As I have said, the world of books in which I lived was almost altogether shut to her, but yet she was the only person in the village whose conversation was lifted out of the petty and personal into the region of the universal. I have been thus particular in describing her—I fear without raising any image of her—because she was of incalculable service to me. I languished from lack of life, and her mere presence, so exuberant in its full vivacity, was like mountain air. Furthermore, she was not troubled much with my philosophical difficulties. They had not come in her path. Her world was the world of men and women—more particularly of those she knew—and it was a world in which it did me good to dwell. She was all the more important to me, because outside our own little circle there was no society whatever. The Church and the other Dissenting bodies considered us non-Christian.

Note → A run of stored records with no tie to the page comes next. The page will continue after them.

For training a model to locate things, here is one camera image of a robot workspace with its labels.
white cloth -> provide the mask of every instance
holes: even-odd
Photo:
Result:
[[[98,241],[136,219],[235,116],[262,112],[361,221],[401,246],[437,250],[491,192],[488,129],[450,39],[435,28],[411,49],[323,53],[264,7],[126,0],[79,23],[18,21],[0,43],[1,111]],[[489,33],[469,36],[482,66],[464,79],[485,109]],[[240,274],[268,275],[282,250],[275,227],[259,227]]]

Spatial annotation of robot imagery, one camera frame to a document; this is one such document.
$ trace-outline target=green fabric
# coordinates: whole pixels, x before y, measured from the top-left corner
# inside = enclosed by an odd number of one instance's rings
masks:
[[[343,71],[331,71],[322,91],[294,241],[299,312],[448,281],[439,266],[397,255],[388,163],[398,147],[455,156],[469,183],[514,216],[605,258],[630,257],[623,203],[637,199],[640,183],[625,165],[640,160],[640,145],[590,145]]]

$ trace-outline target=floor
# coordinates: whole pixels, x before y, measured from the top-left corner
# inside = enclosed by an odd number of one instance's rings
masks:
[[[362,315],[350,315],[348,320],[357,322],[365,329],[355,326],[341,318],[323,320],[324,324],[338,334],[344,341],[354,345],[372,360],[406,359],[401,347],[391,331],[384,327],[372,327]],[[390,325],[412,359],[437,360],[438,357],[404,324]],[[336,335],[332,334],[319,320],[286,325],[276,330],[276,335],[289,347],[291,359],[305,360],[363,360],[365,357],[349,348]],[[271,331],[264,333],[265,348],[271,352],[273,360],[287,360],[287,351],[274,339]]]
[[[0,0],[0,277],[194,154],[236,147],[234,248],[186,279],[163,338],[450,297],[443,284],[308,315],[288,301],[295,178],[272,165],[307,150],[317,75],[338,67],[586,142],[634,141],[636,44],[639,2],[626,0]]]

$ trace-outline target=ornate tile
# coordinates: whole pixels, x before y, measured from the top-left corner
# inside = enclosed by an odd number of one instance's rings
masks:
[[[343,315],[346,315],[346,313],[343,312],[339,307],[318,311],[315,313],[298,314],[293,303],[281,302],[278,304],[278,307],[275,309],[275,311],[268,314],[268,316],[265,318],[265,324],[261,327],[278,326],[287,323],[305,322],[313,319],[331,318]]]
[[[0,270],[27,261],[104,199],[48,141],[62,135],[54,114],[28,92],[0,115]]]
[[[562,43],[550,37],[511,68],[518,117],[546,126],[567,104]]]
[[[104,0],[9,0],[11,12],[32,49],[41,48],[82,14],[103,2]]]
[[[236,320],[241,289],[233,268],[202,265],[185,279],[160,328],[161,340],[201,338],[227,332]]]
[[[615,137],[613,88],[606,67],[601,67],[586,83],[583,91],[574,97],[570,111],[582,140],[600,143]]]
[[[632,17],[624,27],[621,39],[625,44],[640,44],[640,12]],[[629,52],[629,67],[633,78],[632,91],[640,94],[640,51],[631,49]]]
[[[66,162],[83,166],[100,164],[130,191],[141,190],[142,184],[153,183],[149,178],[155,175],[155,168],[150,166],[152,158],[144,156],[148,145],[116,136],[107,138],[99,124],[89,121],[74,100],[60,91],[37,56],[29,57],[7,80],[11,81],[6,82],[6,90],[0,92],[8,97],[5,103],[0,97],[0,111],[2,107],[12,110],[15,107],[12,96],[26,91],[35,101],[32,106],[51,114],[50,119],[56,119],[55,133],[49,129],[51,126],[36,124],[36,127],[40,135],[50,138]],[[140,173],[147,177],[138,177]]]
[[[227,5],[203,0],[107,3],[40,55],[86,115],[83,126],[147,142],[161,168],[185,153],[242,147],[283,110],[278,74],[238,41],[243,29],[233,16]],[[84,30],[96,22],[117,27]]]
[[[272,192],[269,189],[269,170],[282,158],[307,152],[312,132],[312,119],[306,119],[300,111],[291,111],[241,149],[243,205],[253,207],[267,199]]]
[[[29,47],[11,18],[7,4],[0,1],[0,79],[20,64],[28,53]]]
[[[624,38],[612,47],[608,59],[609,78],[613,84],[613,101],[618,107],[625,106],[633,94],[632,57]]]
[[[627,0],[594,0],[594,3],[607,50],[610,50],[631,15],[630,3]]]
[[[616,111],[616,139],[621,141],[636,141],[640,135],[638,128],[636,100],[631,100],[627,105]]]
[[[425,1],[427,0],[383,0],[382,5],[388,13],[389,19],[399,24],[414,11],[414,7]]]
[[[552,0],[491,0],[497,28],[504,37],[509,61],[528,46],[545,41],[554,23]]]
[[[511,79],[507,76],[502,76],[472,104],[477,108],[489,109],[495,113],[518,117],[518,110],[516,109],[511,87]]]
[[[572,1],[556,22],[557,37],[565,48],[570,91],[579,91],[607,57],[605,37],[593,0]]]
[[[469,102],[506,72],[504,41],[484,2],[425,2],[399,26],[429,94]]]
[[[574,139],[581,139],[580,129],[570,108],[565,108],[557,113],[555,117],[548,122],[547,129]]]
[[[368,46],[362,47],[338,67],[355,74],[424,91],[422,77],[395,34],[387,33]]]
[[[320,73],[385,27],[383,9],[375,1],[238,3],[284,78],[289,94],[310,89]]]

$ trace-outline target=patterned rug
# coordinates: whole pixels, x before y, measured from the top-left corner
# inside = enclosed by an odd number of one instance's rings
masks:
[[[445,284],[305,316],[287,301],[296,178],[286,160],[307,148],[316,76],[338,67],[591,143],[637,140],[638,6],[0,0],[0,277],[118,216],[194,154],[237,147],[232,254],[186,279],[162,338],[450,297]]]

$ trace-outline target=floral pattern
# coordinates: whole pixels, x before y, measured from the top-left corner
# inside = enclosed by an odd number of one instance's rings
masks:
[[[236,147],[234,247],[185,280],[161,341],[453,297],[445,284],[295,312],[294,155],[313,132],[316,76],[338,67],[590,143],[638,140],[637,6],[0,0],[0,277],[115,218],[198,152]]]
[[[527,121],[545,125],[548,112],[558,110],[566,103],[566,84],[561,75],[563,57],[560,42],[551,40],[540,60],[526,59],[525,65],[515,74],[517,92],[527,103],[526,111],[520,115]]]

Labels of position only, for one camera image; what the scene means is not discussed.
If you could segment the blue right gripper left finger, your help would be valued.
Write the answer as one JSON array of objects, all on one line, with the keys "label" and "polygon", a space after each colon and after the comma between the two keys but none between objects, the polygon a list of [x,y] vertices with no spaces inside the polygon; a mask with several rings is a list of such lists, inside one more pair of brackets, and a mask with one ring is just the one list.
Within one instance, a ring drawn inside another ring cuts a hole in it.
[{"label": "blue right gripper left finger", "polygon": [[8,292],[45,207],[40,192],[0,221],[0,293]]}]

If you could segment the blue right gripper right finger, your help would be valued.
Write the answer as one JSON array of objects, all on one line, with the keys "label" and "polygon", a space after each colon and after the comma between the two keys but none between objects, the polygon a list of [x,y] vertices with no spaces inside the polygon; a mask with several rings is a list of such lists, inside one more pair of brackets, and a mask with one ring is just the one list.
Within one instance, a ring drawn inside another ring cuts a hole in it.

I often wondered that Mr. Lane retained his business, and, indeed, he would have lost it if he had not established a reputation for honesty, which drew customers to him, who, notwithstanding the denunciations of the parson, preferred tea with some taste in it from a Unitarian to the insipid wood-flavoured stuff which was sold by the grocer who believed in the Trinity.

CHAPTER VIII
PROGRESS IN EMANCIPATION

I was with my Unitarian congregation for about a twelvemonth. My life during that time, save so far as my intercourse with Mrs. Lane, and one other friend presently to be mentioned, was concerned, was as sunless and joyless as it had ever been. Imagine me living by myself, roaming about the fields, and absorbed mostly upon insoluble problems with which I never made any progress, and which tended to draw me away from what enjoyment of life there was which I might have had.

One day I was walking along under the south side of a hill, which was a great place for butterflies, and I saw a man, apparently about fifty years old, coming along with a butterfly-net. He did not see me, for he looked about for a convenient piece of turf, and presently sat down, taking out a sandwich-box, from which he produced his lunch. His occupation did not particularly attract me, but in those days, if I encountered a new person who was not repulsive, I was always as eager to make his acquaintance as if he perchance might solve a secret for me, the answer to which I burned to know. I have been disappointed so many times, and have found that nobody has much more to tell me, that my curiosity has somewhat abated, but even now, the news that anybody who has the reputation for intelligence has come near me, makes me restless to see him. I accordingly saluted the butterfly-catcher, who returned the salutation kindly, and we began to talk.

He told me that he had come seven miles that morning to that spot because he knew that it was haunted by one particular species of butterfly which he wished to get; and as it was a still, bright day, he hoped to find a specimen. He had been unsuccessful for some years. Presupposing that I knew all about his science, he began to discourse upon it with great freedom, and he ended by saying that he would be happy to show me his collection, which was one of the finest in the country.

“But I forget,” said he, “as I always forget in such cases, perhaps you don’t care for butterflies.”

“I take much interest in them. I admire exceedingly the beauty of their colours.”